The classic kid’s tale of a doctor who can speak to animals and fix them hasn’t been adapted in a while since that one 1998 starring Eddie Murphy. Seeing as Hollywood is pretty bankrupt ideas-wise, the folks from Universal Pictures, Team Downey, Roth Films, and Perfect World Pictures saw it fit to retell the tale in a new way set in a period setting.

Instead of the doctor (Robert Downey Jr.) discovering his animal-communication talent, the story starts off with a cool 5-minute animated recap of his history and his once-public mansion clinic run by animals, how he met the love of his life, and how she passed on due to a voyage at sea, making the doctor close his doors and shunning humanity like most internet trolls.

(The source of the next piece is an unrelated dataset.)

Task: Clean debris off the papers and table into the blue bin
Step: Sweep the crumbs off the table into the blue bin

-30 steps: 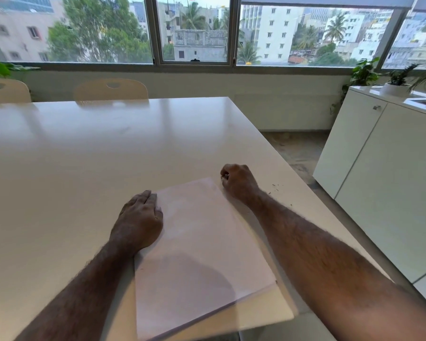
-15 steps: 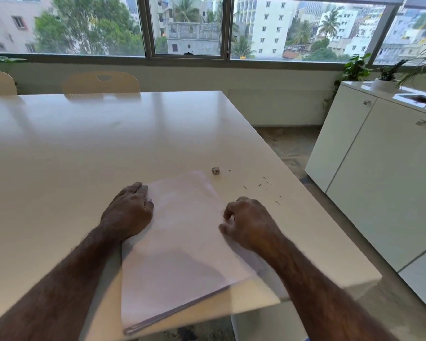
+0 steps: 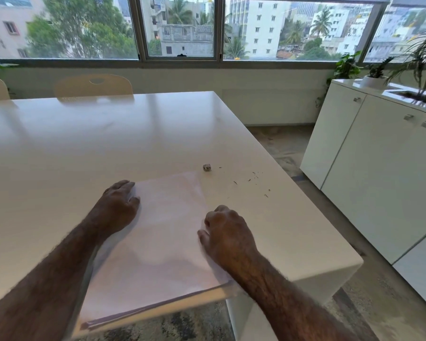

Enter Tommy Stubbins, a kid from a family of hunters who ended up bringing a near-dead squirrel to Doctor Dolittle thanks to the aid of the doctor’s parrot aide-de-camp Polynesia (voiced by Emma Thompson). Together, they set off on an adventure to help save the Queen of England from a rare disease as Stubbins learns how to talk to animals and attempts to mend Dolittle’s viewpoints concerning people in general.

Or at least, it attempts to do so and make us care.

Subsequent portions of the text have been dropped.